Ehrfurcht vor dem Leben. Das ist der Begriff, der für Albert Schweitzer steht und der  manchen von Ihnen bestimmt schon längst eingefallen ist.
Jahrelang hatte Schweitzer nach einem Ausdruck gesucht, der es auf den Punkt bringt. Und dann, sagt er, fiel es mir zu wie eine reife Frucht.
Ehrfurcht vor dem Leben. Kein anderes Wort drückt besser aus, um was es ihm geht: Ehrfurcht vor dem Leben. Es geht darum, dass Menschen sich verstehen lernen als Leben, das leben will, inmitten von Leben, das auch leben will. Und das verlangt von mir, dass ich dem anderen Leben, das auch leben will, die gleiche Ehrfurcht entgegenbringe wie meinem eigenen Leben. Und dieses andere Leben, das leben will wie ich, das sind nicht nur die Menschen. Für Albert Schweitzer gehören die Tiere ebenso dazu. Deshalb verdunkelt er lieber seine Petroleumlampe als die Fliegen in der hellen Flamme sterben zu sehen.

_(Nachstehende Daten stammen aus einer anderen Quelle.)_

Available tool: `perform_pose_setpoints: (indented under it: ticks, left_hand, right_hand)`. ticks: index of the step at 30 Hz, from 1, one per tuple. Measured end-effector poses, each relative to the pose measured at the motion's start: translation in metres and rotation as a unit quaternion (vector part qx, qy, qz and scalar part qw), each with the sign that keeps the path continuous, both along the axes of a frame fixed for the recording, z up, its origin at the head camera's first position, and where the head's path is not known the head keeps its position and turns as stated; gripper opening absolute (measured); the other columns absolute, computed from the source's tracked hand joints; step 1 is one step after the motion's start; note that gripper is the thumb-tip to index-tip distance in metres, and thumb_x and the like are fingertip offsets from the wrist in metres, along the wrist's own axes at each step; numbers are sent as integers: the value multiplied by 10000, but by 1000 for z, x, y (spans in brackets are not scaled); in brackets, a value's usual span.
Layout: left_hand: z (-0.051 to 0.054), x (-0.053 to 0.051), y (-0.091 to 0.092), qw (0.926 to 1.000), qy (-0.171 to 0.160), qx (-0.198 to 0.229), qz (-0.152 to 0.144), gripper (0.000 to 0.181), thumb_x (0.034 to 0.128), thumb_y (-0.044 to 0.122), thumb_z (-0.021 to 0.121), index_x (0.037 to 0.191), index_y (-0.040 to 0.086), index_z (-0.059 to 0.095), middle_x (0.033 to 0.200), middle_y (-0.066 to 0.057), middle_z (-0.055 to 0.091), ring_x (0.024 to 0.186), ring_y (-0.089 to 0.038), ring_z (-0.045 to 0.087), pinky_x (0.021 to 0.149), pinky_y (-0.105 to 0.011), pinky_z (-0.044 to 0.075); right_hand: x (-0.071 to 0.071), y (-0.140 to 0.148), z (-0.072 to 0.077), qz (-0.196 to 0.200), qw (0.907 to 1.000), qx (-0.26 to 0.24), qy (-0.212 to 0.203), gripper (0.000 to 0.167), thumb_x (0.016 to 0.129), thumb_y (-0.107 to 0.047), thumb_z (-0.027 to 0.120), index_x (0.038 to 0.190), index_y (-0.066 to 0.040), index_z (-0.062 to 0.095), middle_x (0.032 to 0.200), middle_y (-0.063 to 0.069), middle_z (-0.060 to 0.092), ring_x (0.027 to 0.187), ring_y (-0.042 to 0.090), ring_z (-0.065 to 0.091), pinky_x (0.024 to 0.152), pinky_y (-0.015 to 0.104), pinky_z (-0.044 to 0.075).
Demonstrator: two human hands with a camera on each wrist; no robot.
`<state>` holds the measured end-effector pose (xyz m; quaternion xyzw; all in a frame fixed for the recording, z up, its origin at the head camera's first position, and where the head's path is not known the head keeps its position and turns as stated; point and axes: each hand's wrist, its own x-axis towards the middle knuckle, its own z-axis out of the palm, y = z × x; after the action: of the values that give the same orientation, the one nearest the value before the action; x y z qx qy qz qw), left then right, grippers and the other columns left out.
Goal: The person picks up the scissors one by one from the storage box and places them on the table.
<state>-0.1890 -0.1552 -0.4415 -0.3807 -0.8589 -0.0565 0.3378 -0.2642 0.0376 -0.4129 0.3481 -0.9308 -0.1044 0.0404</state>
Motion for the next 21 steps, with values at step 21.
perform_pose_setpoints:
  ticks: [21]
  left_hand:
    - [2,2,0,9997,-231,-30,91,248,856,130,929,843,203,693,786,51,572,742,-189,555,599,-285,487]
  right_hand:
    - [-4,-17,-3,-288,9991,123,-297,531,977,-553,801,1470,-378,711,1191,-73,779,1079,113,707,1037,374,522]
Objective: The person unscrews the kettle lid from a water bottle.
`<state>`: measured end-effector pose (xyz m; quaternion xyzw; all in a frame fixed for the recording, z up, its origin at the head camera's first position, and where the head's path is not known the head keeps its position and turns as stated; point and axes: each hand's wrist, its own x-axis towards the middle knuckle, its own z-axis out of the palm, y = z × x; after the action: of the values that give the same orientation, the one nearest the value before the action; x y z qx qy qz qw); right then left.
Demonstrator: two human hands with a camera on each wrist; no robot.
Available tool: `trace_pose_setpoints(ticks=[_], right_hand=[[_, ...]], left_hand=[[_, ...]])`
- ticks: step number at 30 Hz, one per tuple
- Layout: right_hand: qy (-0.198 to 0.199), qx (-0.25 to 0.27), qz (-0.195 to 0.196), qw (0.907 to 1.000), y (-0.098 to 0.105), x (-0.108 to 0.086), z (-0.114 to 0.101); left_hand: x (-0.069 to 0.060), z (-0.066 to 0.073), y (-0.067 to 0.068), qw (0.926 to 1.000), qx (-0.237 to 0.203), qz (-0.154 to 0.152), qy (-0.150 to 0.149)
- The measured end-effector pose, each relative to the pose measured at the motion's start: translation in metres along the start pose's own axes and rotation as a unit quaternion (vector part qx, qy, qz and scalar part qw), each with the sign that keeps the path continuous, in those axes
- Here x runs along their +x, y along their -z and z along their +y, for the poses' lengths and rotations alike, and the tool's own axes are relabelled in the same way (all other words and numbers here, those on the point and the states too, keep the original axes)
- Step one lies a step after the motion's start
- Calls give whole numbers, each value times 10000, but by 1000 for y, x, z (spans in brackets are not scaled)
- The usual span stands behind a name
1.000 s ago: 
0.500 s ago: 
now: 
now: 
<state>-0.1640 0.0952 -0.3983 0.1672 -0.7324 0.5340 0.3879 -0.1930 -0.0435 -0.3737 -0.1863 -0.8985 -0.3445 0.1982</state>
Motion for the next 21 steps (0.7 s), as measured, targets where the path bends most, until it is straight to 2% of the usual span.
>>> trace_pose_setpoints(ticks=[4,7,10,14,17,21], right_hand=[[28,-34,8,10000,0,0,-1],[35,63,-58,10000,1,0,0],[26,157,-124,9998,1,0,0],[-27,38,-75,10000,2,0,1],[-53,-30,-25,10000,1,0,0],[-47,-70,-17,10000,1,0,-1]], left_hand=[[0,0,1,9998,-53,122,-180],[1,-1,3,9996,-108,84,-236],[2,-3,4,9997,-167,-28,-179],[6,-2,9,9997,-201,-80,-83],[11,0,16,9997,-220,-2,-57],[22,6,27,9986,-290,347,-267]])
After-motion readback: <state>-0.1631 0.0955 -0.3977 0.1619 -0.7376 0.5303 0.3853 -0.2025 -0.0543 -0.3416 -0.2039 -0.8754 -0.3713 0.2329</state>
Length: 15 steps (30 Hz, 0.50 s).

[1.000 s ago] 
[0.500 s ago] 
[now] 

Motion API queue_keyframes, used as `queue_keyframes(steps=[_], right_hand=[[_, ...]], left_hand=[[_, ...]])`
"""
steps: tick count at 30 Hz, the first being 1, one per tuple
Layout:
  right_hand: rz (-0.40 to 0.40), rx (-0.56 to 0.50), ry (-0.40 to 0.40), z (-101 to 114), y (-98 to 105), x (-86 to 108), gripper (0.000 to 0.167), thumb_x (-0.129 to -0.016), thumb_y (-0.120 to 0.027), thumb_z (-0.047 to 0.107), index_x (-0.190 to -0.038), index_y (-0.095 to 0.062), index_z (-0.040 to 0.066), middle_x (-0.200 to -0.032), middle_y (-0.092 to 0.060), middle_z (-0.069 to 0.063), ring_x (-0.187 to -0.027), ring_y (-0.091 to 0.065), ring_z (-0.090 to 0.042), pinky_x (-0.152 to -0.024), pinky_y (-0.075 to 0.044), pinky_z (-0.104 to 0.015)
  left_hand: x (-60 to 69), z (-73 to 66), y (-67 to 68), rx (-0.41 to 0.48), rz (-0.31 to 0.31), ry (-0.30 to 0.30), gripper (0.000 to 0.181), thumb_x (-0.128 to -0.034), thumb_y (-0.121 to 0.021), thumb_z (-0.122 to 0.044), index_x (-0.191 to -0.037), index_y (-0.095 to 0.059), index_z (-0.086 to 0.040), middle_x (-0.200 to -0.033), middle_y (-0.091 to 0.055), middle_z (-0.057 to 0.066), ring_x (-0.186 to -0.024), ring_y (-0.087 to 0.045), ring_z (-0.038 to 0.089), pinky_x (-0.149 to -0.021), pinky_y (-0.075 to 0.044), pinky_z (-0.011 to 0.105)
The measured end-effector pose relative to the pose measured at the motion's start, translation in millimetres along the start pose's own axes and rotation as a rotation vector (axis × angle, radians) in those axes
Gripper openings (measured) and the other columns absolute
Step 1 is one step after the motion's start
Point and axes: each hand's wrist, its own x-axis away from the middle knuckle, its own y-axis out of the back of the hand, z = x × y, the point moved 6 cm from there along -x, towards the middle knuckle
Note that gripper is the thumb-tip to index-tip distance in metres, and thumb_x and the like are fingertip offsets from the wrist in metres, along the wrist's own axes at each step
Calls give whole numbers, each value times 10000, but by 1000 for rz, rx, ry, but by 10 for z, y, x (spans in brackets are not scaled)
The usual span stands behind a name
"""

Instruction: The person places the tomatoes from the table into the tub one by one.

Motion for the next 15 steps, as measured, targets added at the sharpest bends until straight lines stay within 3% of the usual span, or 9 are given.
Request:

Wie nah kommt er schon vor 100 Jahren mit seinen Gedanken an die brennenden Fragen unserer Tage heran, wenn er schreibt:
Wo irgendwie ein Tier zum Dienst des Menschen herangezogen wird, muss jeder von uns mit dem Leiden beschäftigt sein, das es deshalb zu tragen hat.
Wie es dem Leben geht, das mit uns und neben uns und für uns lebt - das darf uns nicht egal sein. Das geht uns alle an.
Bestimmt wollen deshalb nicht alle auf Fleisch verzichten oder keine Eier essen. Aber wie diese Tiere leben, deren Fleisch wir essen, wie viel Platz sie haben, um sich zu bewegen, was sie zu fressen bekommen und wie sie transportiert werden, das darf uns nicht egal sein. An diesen Fragen kommen wir nicht vorbei, wenn wir auf Albert Schweitzer hören.